Try re-scraping the data in a much more consistent format, such as:
R1C1|R1C2|R1C3|R1C4|R1C5|R1C6|R1C7|R1C8
R2C1|R2C2|R2C3|R2C4|R2C5|R2C6|R2C7|R3C8
R3C1|R3C2|R3C3|R3C4|R3C5|R3C6|R3C7|R3C8
R4C1|R4C2|R4C3|R4C4|R4C5|R4C6|R4C7|R4C8
A/D Changer|DREV-EN005|Effect Monster|Light|Warrior|100|100|You can remove from play this card in your Graveyard to select 1 monster on the field. Change its battle position.
Where each line is definitely its own card (As opposed to the example CSV you posted with new lines in odd places) and the delimiter is never used in a data field as something other than a delimiter.
Once you've gotten the input into a consistently readable state, it becomes very simple to parse through it:
BufferedReader br = new BufferedReader(new FileReader(new File("MonstersFinal.csv")));
String line = "";
ArrayList<String[]> cardList = new ArrayList<String[]>(); // Use an arraylist because we might not know how many cards we need to parse.
while((line = br.readLine()) != null) { // Read a single line from the file until there are no more lines to read
StringTokenizer st = new StringTokenizer(line, "|"); // "|" is the delimiter of our input file.
String[] card = new String[8]; // Each card has 8 fields, so we need room for the 8 tokens.
for(int i = 0; i < 8; i++) { // For each token in the line that we've read:
String value = st.nextToken(); // Read the token
card[i] = value; // Place the token into the ith "column"
}
cardList.add(card); // Add the card's info to the list of cards.
}
for(int i = 0; i < cardList.size(); i++) {
for(int x = 0; x < cardList.get(i).length; x++) {
System.out.printf("card[%d][%d]: ", i, x);
System.out.println(cardList.get(i)[x]);
}
}
Which would produce the following output for my given example input:
card[0][0]: R1C1
card[0][1]: R1C2
card[0][2]: R1C3
card[0][3]: R1C4
card[0][4]: R1C5
card[0][5]: R1C6
card[0][6]: R1C7
card[0][7]: R1C8
card[1][0]: R2C1
card[1][1]: R2C2
card[1][2]: R2C3
card[1][3]: R2C4
card[1][4]: R2C5
card[1][5]: R2C6
card[1][6]: R2C7
card[1][7]: R3C8
card[2][0]: R3C1
card[2][1]: R3C2
card[2][2]: R3C3
card[2][3]: R3C4
card[2][4]: R3C5
card[2][5]: R3C6
card[2][6]: R3C7
card[2][7]: R4C8
card[3][0]: R4C1
card[3][1]: R4C2
card[3][2]: R4C3
card[3][3]: R4C4
card[3][4]: R4C5
card[3][5]: R4C6
card[3][6]: R4C7
card[3][7]: R4C8
card[4][0]: A/D Changer
card[4][1]: DREV-EN005
card[4][2]: Effect Monster
card[4][3]: Light
card[4][4]: Warrior
card[4][5]: 100
card[4][6]: 100
card[4][7]: You can remove from play this card in your Graveyard to select 1 monster on the field.

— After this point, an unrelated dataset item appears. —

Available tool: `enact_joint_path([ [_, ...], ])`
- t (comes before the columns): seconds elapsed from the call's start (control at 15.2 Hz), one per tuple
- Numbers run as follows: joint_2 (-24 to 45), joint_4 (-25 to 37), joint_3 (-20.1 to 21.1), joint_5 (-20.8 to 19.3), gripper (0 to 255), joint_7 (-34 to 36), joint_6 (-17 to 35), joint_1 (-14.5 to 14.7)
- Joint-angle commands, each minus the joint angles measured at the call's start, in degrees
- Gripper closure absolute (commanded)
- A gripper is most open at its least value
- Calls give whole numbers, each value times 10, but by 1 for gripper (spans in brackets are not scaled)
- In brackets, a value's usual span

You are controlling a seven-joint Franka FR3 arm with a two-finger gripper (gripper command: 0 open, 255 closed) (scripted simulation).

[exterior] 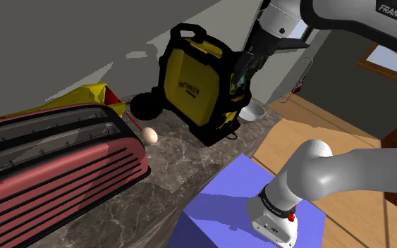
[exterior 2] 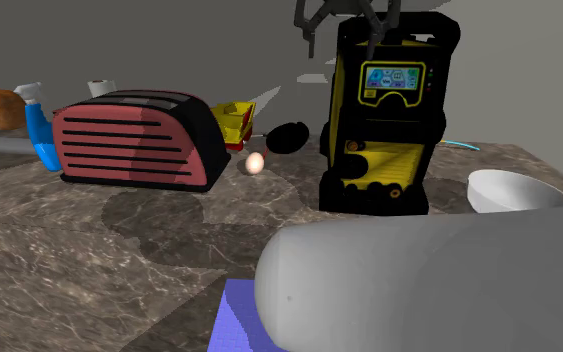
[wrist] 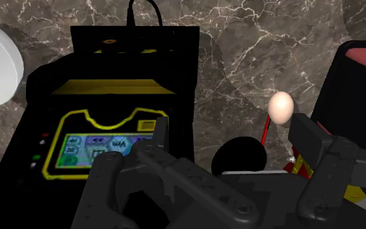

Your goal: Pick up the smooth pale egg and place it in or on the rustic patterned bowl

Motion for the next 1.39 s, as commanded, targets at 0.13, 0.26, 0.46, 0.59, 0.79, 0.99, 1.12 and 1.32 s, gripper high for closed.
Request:
enact_joint_path([
  [0.13, 25, -9, 15, 3, 0, 7, 30, 5],
  [0.26, 53, -16, 29, 6, 0, 15, 59, 9],
  [0.46, 99, -21, 51, 7, 0, 26, 102, 14],
  [0.59, 132, -21, 63, 5, 0, 36, 130, 20],
  [0.79, 186, -16, 76, -4, 0, 54, 170, 34],
  [0.99, 243, -5, 98, -12, 0, 69, 207, 35],
  [1.12, 283, 5, 111, -21, 0, 81, 230, 36],
  [1.32, 345, 26, 130, -39, 0, 102, 260, 38],
])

Change its battle position.
I hope re-scraping the information is an option here and I hope I haven't misunderstood anything; Good luck!
On a final note, don't forget to take advantage of OOP once you've gotten things worked out. a Card class could make working with the data even simpler.

I'm working on a similar problem for use in machine learning, so let me share what I've been able to do on the topic.
1) If you know before you start parsing the row - whether it's hard-coded into your program or whether you've got some header in your file that gives you this information (highly recommended) - how many attributes per row there will be, you can reasonably split it by comma, for example the first attribute will be RowString.substring(0, RowString.indexOf(',')), the second attribute will be the substring from the first comma to the next comma (writing a function to find the nth instance of a comma, or simply chopping off bits of the string as you go through it, should be fairly trivial), and the last attribute will be RowString.substring(RowString.lastIndexOf(','), RowString.length()). The String class's methods are your friends here.
2) If you are having trouble distinguishing between commas which are meant to separate values, and commas which are part of a string-formatted attribute, then (if the file is small enough to reformat by hand) do what Java does - represent characters with special meaning that are inside of strings with '\,' rather than just ','. That way you can search for the index of ',' and not '\,' so that you will have some way of distinguishing your characters.
3) As an alternative to 2), CSVs (in my opinion) aren't great for strings, which often include commas. There is no real common format to CSVs, so why not make them colon-separated-values, or dash-separated-values, or even triple-ampersand-separated-values? The point of separating values with commas is to make it easy to tell them apart, and if commas don't do the job there's no reason to keep them. Again, this applies only if your file is small enough to edit by hand.
4) Looking at your file for more than just the format, it becomes apparent that you can't do it by hand. Additionally, it would appear that some strings are surrounded by triple double quotes ("""string""") and some are surrounded by single double quotes ("string"). If I had to guess, I would say that anything included in a quotes is a single attribute - there are, for example, no pairs of quotes that start in one attribute and end in another. So I would say that you could:
Make a class with a method to break a string into each comma-separated fields.
Write that method such that it ignores commas preceded by an odd number of double quotes (this way, if the quote-pair hasn't been closed, it knows that it's inside a string and that the comma is not a value separator). This strategy, however, fails if the creator of your file did something like enclose some strings in double double quotes (""string""), so you may need a more comprehensive approach.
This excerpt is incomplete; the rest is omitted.